Ну конечно! Прорвавшись за последние редуты Гермионы, старый дурак предложил руку и сердце. Ах, Гамбургер, ах, Джамбо, Джамбо, — значит, дело было все-таки не в расшатавшихся зубах.
— Брейся. — Я не мог сдержать нетерпение. Он пустил горячую воду и, бреясь, запел: «Ах, как смешно» — арию из «Die Fledermaus» («Летучая мышь» (нем.), оперетта Иоганна Штрауса.).
Затем он стал полоскать горло, долго и громко, с модуляциями, в которых можно было различить ту же самую арию, но исполняемую в другой среде.
Он появился из ванной в одних кальсонах.
— Ессе homo! (Се человек (лат.)) — сказал он.
Теперь я имел честь наблюдать приготовления к выходу нового Красавца Браммела (Джордж Брайан Браммел (1778-1840), английский гусарский офицер, основатель дендизма) . Он стоял в раздумье перед дверью стенного шкафа. Это? Или это? А может быть это?
— Отто, как тебе этот галстук? Я закрыл глаза.
— Один момент, мой дорогой сэр, одно мгновение ока. — И он опять загудел свою ванную арию.
Наконец он был готов — ослепительный, великолепный.

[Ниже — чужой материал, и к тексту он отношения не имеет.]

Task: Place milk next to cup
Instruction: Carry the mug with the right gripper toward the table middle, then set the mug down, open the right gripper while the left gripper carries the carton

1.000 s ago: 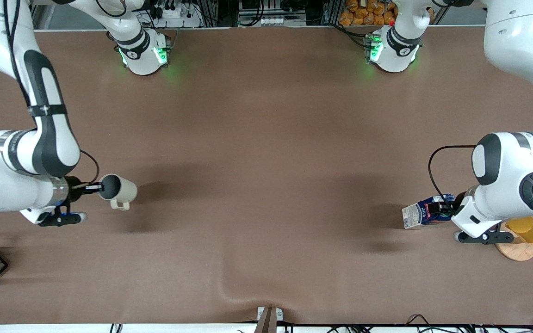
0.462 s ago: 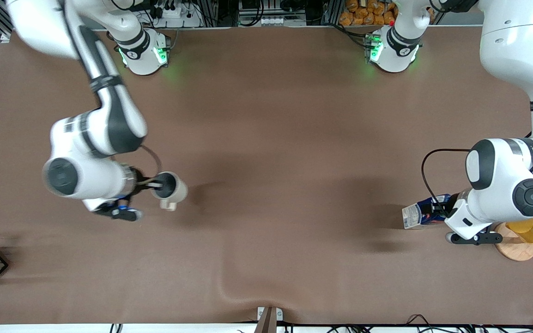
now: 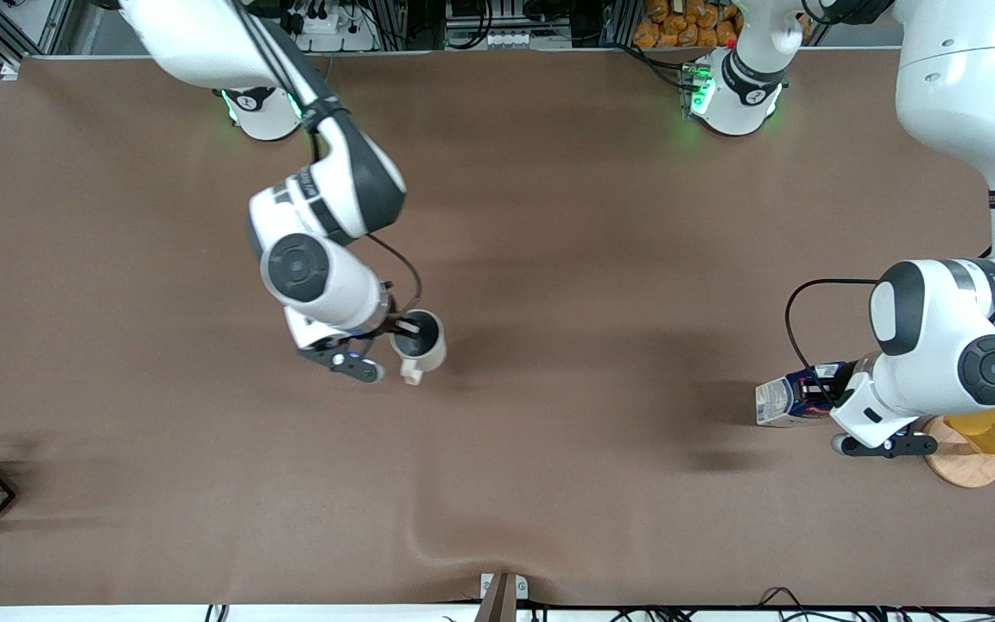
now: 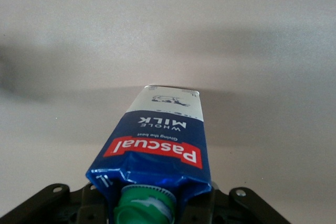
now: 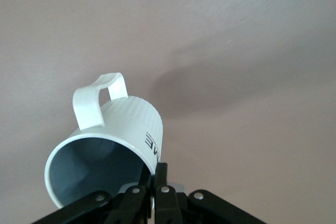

— Как ты посмотришь на то, чтобы позавтракать сегодня в городе? Я угощаю. Не у Голдстайна, разумеется. В любом месте по твоему выбору. Кто знает, может быть, за второй чашкой кофе я смогу сообщить тебе кое-что интересное.
Это уж было слишком.
— Ты мне можешь сообщить что-то интересное? Ха, относительно твоего непристойного уик-энда я догадываюсь, а от подробностей избавь. Что с тобой, Гамбургер? Сколько дней я повторяю тебе, что хочу посоветоваться с тобой о важном личном деле, о том, что крайне меня волнует — и, без преувеличения, приводит в отчаяние, — а слышу только отговорки: «Извини, я тороплюсь в кино», «К сожалению, я уезжаю в Хамптонс». В чем дело? Может быть, Корнеру пора убраться со своими заботами подальше? — Я, конечно, принес с собой шарады и теперь тряс ими перед его носом. — Вероятно, тебе недосуг взглянуть на них. Ну конечно. Чему тут удивляться? В конце концов, ты мне ничего не должен. Бог с ними, ерунда, не имеет значения. Кстати, поздравляю с помолвкой.
Да, к вечному стыду моему, вот так я на него наскакивал. Бедный Бенно. Хо-: рошее настроение его улетучилось как дым. Смущенный этим неожиданным и несправедливым нападением, он плюхнулся на кровать — пууф, — как спущенный шарик.
— Прости меня, Отто, прости, друг.
Так отрезвив его и заставив почувствовать себя виноватым, я рассказал об украденном письме — что вызвало у него судорожный вздох — и вручил ему шарады.